Du point de vue académique les salles de cours, laboratoires et installations sont de haut niveau, et c’est un plaisir d’y étudier. Mais c’est surtout la vie étudiante dans le campus qui a été une des meilleures choses lors de cet échange. C’est incroyable comme ce lieu est vivant avec un grand nombre d'associations étudiantes qui organisent toute sorte d'événements sportifs, artistiques et de loisirs. Ces participations sont formatrices aussi professionnellement, car les étudiants sont amenés à travailler en équipe, à gérer des budgets importants et à prendre des responsabilités. Parmi mes implications dans des activités extra scolaires celle qui m’a le plus marqué fut d’être capitaine et coach de la deuxième équipe de Handball de l’École. J’ai eu l’occasion de mener deux entraînements chaque semaine et de diriger l’équipe lors de nos matchs du championnat universitaire de Lyon : une expérience inoubliable. A l’inverse, c’est difficile de trouver quelque chose que je n’ai pas aimé. Je crois qu'en venant d’un autre pays on peut avoir du mal à s’adapter au système d’examens : au Brésil nous avons deux, voire trois examens par discipline, qui sont étalés tout au long du semestre. On est donc habitués à fournir un travail plus continu et avoir plus de temps entre les différents examens. A Centrale tous les partiels sont concentrés lors de la dernière semaine du semestre, qui devient donc une semaine fatigante et parfois stressante.

Qu'est-ce que ton passage à Centrale Lyon t'a apporté ?
Ce passage à Centrale Lyon est une des meilleures choses qui me soit arrivé dans la vie, et j’ai énormément évolué comme étudiant, que ce soit sur le plan des connaissances, sur le plan professionnel, ou sur le plan humain. En termes de formation, j’ai acquis les compétences d’un ingénieur généraliste et un bagage dans divers domaines de l’ingénierie qui me passionnent. Je n’aurais jamais eu l’occasion d’étudier ces matières dans mon université d'origine. Du point de vue professionnel j’ai eu mon premier contact avec le marché de travail lors des deux expériences de stage :  le stage d’exécution et le stage d’application d’ingénieur. J’ai effectué ce dernier chez Amazon, dans un entrepôt de distribution logistique à Orléans. Ce fut un stage de 6 mois en management des opérations, amélioration continue et optimisation de la supply chain. Enfin, sur le plan personnel j’ai beaucoup évolué et mûri. Le fait de quitter mon pays, sortir de ma zone de confort et vivre seul est une expérience extrêmement bénéfique. J’ai passé d’excellents moments à Centrale et me suis fait plusieurs amis que je garderai pour la vie.
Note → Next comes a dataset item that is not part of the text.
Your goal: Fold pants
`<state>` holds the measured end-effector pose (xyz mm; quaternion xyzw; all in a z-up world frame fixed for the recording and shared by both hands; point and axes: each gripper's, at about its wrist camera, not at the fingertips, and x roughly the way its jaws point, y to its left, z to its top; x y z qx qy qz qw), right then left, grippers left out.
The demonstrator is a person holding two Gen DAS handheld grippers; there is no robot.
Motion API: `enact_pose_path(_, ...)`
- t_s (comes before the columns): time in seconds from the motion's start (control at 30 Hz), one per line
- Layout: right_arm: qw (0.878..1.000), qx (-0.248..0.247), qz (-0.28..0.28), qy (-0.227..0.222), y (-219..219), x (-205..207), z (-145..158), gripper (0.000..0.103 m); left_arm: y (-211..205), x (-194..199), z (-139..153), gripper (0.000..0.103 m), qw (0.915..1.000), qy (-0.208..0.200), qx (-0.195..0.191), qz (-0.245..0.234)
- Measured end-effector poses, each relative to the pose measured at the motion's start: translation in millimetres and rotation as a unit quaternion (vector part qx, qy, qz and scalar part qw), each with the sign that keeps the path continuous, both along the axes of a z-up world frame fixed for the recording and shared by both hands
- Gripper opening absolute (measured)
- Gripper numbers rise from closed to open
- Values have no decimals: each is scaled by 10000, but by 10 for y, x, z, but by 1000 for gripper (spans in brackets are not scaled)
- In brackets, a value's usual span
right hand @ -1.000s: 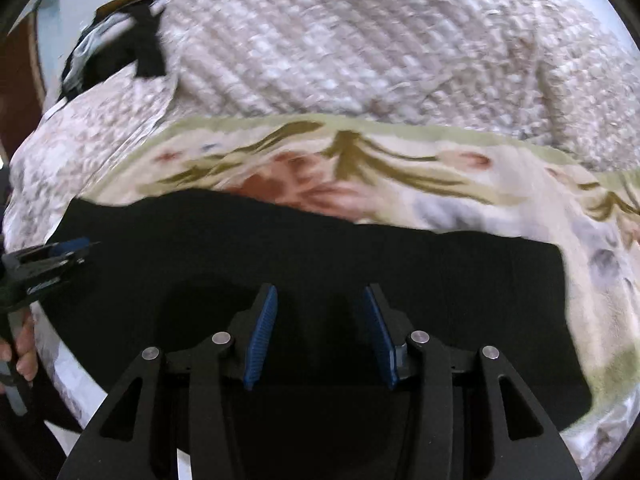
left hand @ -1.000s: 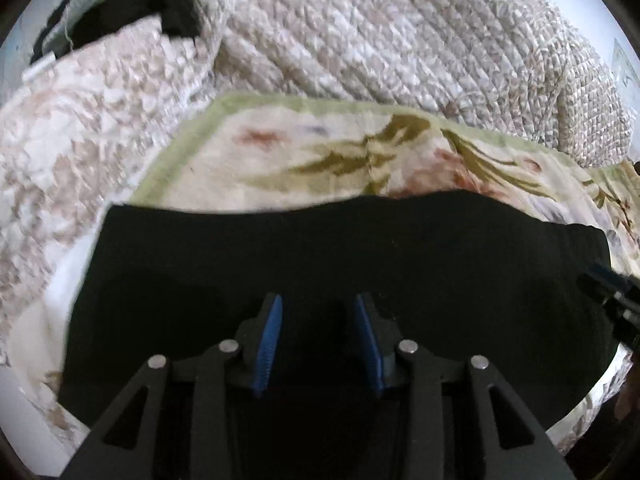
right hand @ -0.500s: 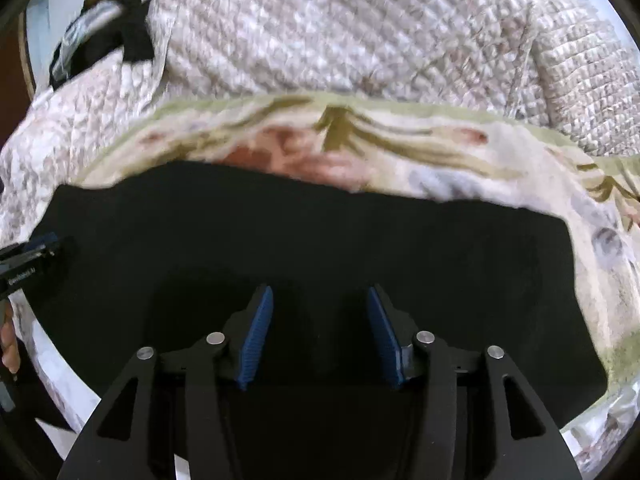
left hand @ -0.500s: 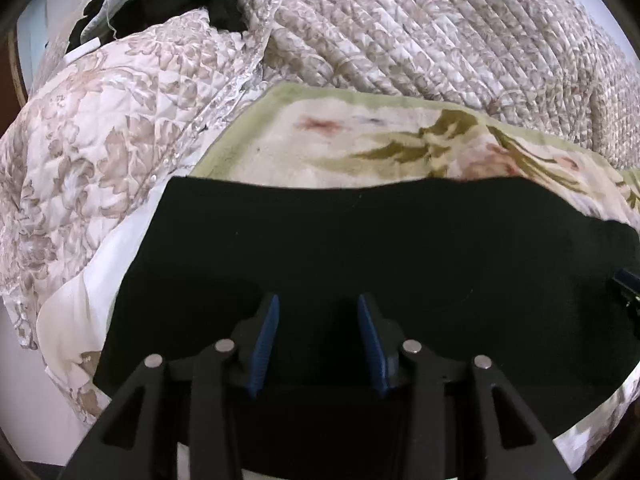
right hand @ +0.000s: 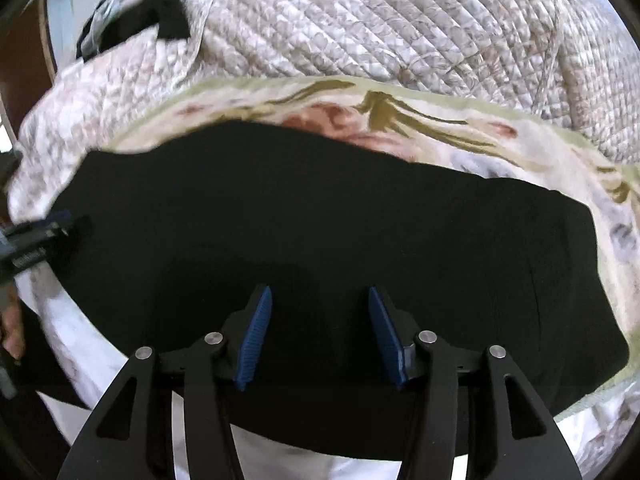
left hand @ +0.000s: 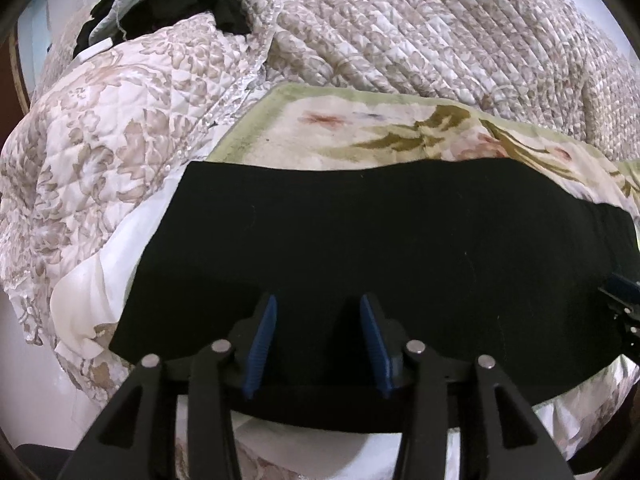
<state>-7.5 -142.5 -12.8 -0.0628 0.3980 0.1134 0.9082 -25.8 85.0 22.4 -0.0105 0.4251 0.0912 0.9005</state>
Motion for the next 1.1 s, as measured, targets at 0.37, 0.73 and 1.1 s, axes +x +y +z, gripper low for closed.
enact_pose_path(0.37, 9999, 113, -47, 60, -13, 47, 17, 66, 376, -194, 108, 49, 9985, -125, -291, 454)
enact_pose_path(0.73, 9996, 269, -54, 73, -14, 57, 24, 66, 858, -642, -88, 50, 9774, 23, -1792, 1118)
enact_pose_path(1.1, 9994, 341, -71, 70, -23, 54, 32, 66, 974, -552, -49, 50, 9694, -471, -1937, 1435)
Parle-nous de ton expérience à l'EPSA
L'Ecurie Piston Sport Auto est une association qui a pour objectif de promouvoir les sports mécaniques et l'ingénierie automobile au sein de l’École. Chaque année, nous sommes une trentaine d'élèves à concevoir et réaliser un véhicule de compétition qui participe au “Formula Student”, une compétition internationale étudiante. Pour cela, nous sommes aidés par nos partenaires pédagogiques et par nos sponsors. J’ai participé à la conception mécanique des pièces du châssis permettant la fixation des différents composants du véhicule. C’est un projet où la collaboration est fondamentale, et j’ai eu la chance d’être dans une équipe avec des élèves motivés, guidés par des chefs de projets compétents et engagés. Nous avons participé au “FS ATA 2018”, à Parme en Italie. A travers de nombreuses épreuves statiques et dynamiques, les équipes sont jugées sur leur travail de conception ainsi que sur leur capacité à produire une voiture performante, fiable et pouvant être fabriquée en série à moindre coût. Les voitures pèsent en moyenne entre 180 et 250 kg, et sont capables de passer de 0 à 100 km/h en moins de 4.5 secondes. Nous avions une bonne performance lors de la compétition en 2018 et malgré des problèmes techniques lors d'une épreuve, nous sommes arrivés à la 29º place parmi 52 compétiteurs.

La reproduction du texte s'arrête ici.